At any rate, I came out of the class and made this,


 72% hydration, 25% pre-fermented flour, and 0.08% yeast, with a retarded final proof.

I was motivated to make it partly because I wanted to put my starter back to good use after spending so many days away from it as well as to try some different feeding schedules and feeding percentages for said starter. I'd always stuck to a 10% seed for feedings with a once daily feeding schedule, but armed with a few new perspectives I played around a little. 


100% Flour

100% Water

40% Seed


100% Flour

72% Water

2% Salt

50% Starter 

The starter was ready, at 8 hours compared to my previous feedings, so it got a 6 hour retardation until I was ready for it; as far as I can tell, that worked out fine. I must say though, it smelled amazing during the mixing and folds, it had plenty of aroma. Even at 72% hydration, the dough was a bit dry, this is perceptible in the crumb as well.

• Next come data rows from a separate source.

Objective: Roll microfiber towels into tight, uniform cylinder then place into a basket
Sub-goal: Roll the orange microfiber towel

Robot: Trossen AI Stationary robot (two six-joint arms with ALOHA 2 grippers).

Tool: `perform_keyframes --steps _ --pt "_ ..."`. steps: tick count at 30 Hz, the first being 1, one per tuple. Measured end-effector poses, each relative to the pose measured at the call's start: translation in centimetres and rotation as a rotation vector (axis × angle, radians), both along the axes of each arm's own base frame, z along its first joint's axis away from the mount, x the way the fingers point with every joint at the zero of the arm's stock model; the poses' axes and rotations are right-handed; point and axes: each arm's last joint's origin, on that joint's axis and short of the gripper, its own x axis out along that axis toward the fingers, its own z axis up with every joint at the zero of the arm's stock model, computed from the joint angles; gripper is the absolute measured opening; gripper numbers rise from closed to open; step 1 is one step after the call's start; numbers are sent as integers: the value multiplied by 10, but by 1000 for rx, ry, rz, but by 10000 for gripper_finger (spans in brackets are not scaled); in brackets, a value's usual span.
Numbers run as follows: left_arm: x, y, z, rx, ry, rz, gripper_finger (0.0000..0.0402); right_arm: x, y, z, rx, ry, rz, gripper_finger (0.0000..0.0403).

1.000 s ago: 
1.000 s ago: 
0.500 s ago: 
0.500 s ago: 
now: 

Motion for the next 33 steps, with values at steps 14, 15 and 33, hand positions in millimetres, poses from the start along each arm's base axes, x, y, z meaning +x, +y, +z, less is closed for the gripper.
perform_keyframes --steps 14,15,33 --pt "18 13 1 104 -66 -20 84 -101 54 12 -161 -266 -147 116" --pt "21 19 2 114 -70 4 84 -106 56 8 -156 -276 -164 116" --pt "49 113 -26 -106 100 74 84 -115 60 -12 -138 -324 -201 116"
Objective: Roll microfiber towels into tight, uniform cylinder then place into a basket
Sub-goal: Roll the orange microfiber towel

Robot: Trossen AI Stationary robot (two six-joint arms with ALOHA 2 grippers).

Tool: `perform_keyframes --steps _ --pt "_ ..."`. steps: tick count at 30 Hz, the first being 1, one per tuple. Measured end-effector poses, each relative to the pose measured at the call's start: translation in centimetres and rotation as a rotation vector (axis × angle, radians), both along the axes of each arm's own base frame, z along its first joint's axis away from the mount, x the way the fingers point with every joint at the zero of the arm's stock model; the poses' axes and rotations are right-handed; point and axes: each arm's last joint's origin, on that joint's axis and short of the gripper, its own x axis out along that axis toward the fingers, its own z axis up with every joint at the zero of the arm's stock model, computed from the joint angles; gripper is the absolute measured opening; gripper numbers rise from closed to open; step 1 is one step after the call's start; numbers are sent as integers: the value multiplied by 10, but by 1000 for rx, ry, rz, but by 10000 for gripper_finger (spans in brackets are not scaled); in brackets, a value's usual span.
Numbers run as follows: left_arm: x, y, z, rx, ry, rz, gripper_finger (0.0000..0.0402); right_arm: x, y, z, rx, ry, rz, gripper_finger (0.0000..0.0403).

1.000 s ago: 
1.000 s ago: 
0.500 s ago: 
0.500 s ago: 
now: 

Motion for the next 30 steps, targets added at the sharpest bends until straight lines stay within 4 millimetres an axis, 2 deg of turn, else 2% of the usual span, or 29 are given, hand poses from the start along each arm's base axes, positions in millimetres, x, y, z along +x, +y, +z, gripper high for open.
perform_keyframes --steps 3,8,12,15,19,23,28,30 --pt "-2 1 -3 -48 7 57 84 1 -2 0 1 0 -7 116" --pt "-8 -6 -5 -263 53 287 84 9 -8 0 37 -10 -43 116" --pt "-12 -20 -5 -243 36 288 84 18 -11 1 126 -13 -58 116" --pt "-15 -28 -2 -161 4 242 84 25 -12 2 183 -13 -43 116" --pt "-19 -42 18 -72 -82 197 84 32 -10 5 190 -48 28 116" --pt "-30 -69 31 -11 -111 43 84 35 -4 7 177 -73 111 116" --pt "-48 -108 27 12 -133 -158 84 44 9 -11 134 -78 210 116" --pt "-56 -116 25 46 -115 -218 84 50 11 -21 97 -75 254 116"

While nice, the crumb is just ever so slightly dry and crumbly, though that might be due in part to a lack of strength in the mix 

 While not a particularly dramatically beautiful bread, the crust, flavor, and aroma are all pleasant and appealing. Yet the texture of the crumb is somewhat lacking, and that is one of the things to love about bread.


hansjoakim's picture

Nice loaf, Chausiubao! Lovely bloom and excellent shaping!

Did you mix it as a short or improved mix (in SFBI terms), and did you notice any differences in the final loaf due to the new feeding routine? In e.g. SFBI's AB&P that there is a tendency towards larger seed percentage and shorter time between feeds.

Chausiubao's picture

This was an improved mix.

As for feeding cycles, it's difficult to say without a side by side comparison. There are so many differences in this bread compared to other bakes that I've done. But taking into account that I've switched from a 16-24 hour feeding cycle to a 8-12 hour feeding cycle (with an increase from 10% seed to 40% seed), the dough did move faster, but most notably the aroma was quite a bit stronger both in the dough and in the final loaf, out of the oven.

As I was kneading the dough I could smell the sour aroma coming out (though with a 30 minute autolyse there was a bit of time for the bacteria to start fermenting). This strong aroma really shocked me, and in addition to the speed of the dough, its the thing that I noticed most.

Chausiubao's picture



ml's picture

Hi Chausiubao,

Your bread is beautiful! 

I am so curious about ALL the different "best" levains & ways to care for them. Seeds vary from small to large amounts, flours % & types are endless, final % in dough vary from almost nothing to 100%, feeding schedules & amounts, etc. Did you get to talk about these differences in your course?

I think I have read that it isn't the levain that affects the flavor as much as the fermentation time. You haven't said if your bread tasted as sour as it smelled?